Mitigation: DynamoDB on-demand capacity mode (auto-scales). Kafka consumer lag monitoring with alerts. If lag exceeds 60 seconds, scale consumer group partitions. Redis continues serving reads — users are unaffected even if DynamoDB is behind.
--
Inventory service returns stale hold status
Inventory Redis and Cart Redis are separate clusters. Network partition between them. Cart thinks hold is active; inventory has already released it.
Mitigation: checkout always re-validates inventory with a synchronous call to the inventory service.
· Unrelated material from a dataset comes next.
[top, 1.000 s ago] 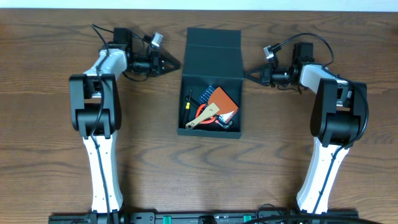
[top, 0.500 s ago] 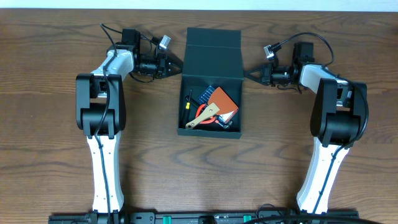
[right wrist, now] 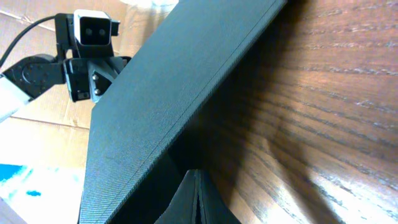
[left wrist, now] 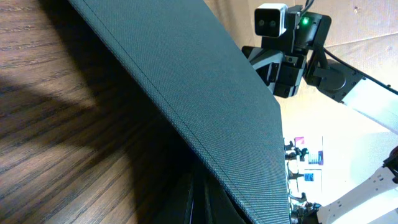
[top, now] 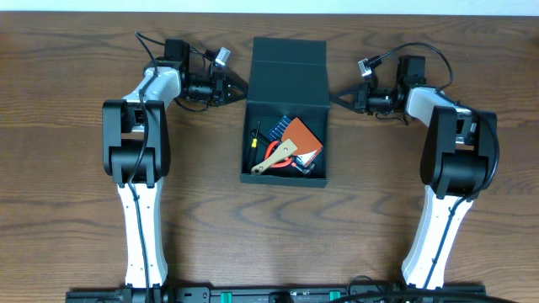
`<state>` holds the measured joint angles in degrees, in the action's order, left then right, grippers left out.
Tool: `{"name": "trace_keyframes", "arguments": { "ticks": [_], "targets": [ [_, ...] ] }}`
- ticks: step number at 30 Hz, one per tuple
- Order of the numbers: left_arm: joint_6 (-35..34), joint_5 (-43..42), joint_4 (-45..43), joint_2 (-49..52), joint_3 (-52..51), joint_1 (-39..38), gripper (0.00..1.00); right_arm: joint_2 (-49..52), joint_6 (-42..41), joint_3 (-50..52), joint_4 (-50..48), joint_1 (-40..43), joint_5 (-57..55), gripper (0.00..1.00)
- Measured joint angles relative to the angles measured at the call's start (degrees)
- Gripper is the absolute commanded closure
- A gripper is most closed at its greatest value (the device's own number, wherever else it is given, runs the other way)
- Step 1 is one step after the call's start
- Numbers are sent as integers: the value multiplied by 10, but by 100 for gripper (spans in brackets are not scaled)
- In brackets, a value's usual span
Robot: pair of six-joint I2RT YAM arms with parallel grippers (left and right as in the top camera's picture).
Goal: Pack container
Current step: 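Push the lid edges with both grippers, tilting the lid forward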
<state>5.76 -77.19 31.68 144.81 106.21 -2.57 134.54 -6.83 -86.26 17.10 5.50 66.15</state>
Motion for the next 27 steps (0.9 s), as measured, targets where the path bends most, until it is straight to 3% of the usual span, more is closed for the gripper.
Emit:
{"name": "trace_keyframes", "arguments": {
  "ticks": [27],
  "targets": [
    [0,-37,-15,0,0,2,94,0,-22,0,-48,-22,14,99]
  ]
}}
Cart-side hold is a UX hint, not a guarantee. The guarantee comes at checkout time.
12

Evolution

1

Session cookie cart

Cart stored in browser cookie or server session. Simple but lost on device switch, limited to 4 KB, no abandon tracking.

2

Server-side DB cart

Cart in MySQL/Postgres keyed by user_id. Cross-device. But every read hits the DB — slow under load. No guest merge.

3

Redis hot + DB cold hybrid

Redis caches active carts for sub-ms reads. DynamoDB persists for durability. Write-behind via Kafka. 50K ops/sec handled.

4

Soft inventory hold + price lock

Redis DECR with 15-min TTL reserves stock on cart-add. Price snapshot stored per item. Checkout friction drops dramatically.

5

ML-driven abandon recovery + recommendations

Flink tracks cart idle time. ML model picks optimal email send time per user based on historical open/conversion rates. Cart page shows "frequently bought together" powered by collaborative filtering on cart contents. A/B testing on recovery email timing, subject lines, and discount offers drives continuous conversion improvement.